_Exercise goal_
Set down all of the entries below exactly, and omit the pictures.

====

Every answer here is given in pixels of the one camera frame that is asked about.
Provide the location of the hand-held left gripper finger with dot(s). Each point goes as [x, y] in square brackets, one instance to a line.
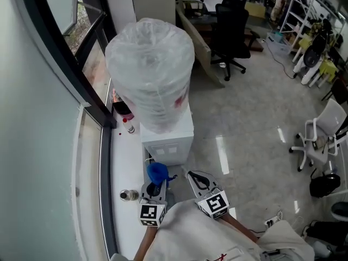
[164, 193]
[143, 193]

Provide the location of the white metal shelf rack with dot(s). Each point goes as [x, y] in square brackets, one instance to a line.
[292, 12]

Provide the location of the black round fan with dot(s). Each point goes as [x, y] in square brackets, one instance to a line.
[312, 54]

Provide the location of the plastic-wrapped water jug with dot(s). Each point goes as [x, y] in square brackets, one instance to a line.
[149, 72]

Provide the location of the black backpack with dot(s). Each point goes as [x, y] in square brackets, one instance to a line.
[324, 185]

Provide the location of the white office chair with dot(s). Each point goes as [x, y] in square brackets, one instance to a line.
[323, 129]

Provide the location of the person's left forearm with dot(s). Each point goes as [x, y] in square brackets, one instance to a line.
[145, 243]

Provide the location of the white window sill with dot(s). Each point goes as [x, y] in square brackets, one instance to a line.
[127, 156]

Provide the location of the white water dispenser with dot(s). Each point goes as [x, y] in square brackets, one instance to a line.
[168, 145]

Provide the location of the person's blue jeans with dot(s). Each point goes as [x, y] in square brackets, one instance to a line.
[170, 200]

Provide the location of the black window frame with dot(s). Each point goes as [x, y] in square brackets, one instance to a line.
[95, 105]

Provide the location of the person's right forearm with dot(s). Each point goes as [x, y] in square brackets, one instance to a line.
[240, 227]

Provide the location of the colourful motorcycle helmet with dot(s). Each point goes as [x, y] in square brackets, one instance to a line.
[121, 107]

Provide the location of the leaning wooden board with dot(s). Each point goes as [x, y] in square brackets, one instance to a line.
[198, 42]

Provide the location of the black office chair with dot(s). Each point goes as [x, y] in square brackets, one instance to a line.
[231, 34]

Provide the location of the white power strip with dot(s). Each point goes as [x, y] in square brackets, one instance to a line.
[270, 222]

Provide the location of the small bottle with red cap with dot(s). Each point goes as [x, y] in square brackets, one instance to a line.
[129, 126]

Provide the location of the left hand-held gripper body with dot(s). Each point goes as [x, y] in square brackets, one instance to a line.
[149, 212]

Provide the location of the yellow stool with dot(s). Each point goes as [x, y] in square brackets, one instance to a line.
[329, 67]

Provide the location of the tan cardboard box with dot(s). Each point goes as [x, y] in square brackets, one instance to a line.
[255, 9]

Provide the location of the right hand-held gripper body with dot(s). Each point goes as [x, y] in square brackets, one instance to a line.
[216, 204]

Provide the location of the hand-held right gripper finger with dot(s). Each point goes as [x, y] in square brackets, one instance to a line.
[212, 185]
[194, 189]

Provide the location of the person's white shirt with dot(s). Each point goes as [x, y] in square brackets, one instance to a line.
[195, 235]

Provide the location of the clear bottle with black cap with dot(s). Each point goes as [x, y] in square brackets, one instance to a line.
[129, 195]

====

_Result of this task_
Every answer here is given in pixels of the one camera frame that is asked about.
Provide the location of the hand-held left gripper finger with dot(s). Each point goes as [x, y] in square brackets, one instance to a line.
[164, 193]
[143, 193]

Provide the location of the white metal shelf rack with dot(s). Each point goes as [x, y] in square brackets, one instance to a line.
[292, 12]

Provide the location of the black round fan with dot(s). Each point goes as [x, y] in square brackets, one instance to a line.
[312, 54]

Provide the location of the plastic-wrapped water jug with dot(s). Each point goes as [x, y] in square brackets, one instance to a line.
[149, 72]

Provide the location of the black backpack with dot(s). Each point goes as [x, y] in square brackets, one instance to a line.
[324, 185]

Provide the location of the white office chair with dot(s). Each point goes as [x, y] in square brackets, one instance to a line.
[323, 129]

Provide the location of the person's left forearm with dot(s). Each point goes as [x, y] in square brackets, one instance to a line.
[145, 243]

Provide the location of the white window sill with dot(s). Each point goes as [x, y] in square brackets, one instance to a line.
[127, 156]

Provide the location of the white water dispenser with dot(s). Each point goes as [x, y] in square brackets, one instance to a line.
[168, 145]

Provide the location of the person's blue jeans with dot(s). Each point goes as [x, y] in square brackets, one instance to a line.
[170, 200]

Provide the location of the black window frame with dot(s). Each point goes as [x, y] in square brackets, one instance to a line.
[95, 105]

Provide the location of the person's right forearm with dot(s). Each point goes as [x, y] in square brackets, one instance to a line.
[240, 227]

Provide the location of the colourful motorcycle helmet with dot(s). Each point goes as [x, y] in square brackets, one instance to a line.
[121, 107]

Provide the location of the leaning wooden board with dot(s). Each point goes as [x, y] in square brackets, one instance to a line.
[198, 42]

Provide the location of the black office chair with dot(s). Each point goes as [x, y] in square brackets, one instance to a line.
[231, 34]

Provide the location of the white power strip with dot(s). Each point goes as [x, y] in square brackets, one instance to a line.
[270, 222]

Provide the location of the small bottle with red cap with dot(s). Each point goes as [x, y] in square brackets, one instance to a line.
[129, 126]

Provide the location of the left hand-held gripper body with dot(s). Each point goes as [x, y] in square brackets, one instance to a line.
[149, 212]

Provide the location of the yellow stool with dot(s). Each point goes as [x, y] in square brackets, one instance to a line.
[329, 67]

Provide the location of the tan cardboard box with dot(s). Each point goes as [x, y] in square brackets, one instance to a line.
[255, 9]

Provide the location of the right hand-held gripper body with dot(s). Each point goes as [x, y] in square brackets, one instance to a line.
[216, 204]

Provide the location of the hand-held right gripper finger with dot(s). Each point goes as [x, y] in square brackets, one instance to a line.
[212, 185]
[194, 189]

Provide the location of the person's white shirt with dot(s). Each point goes as [x, y] in square brackets, one instance to a line.
[195, 235]

Provide the location of the clear bottle with black cap with dot(s). Each point goes as [x, y] in square brackets, one instance to a line.
[129, 195]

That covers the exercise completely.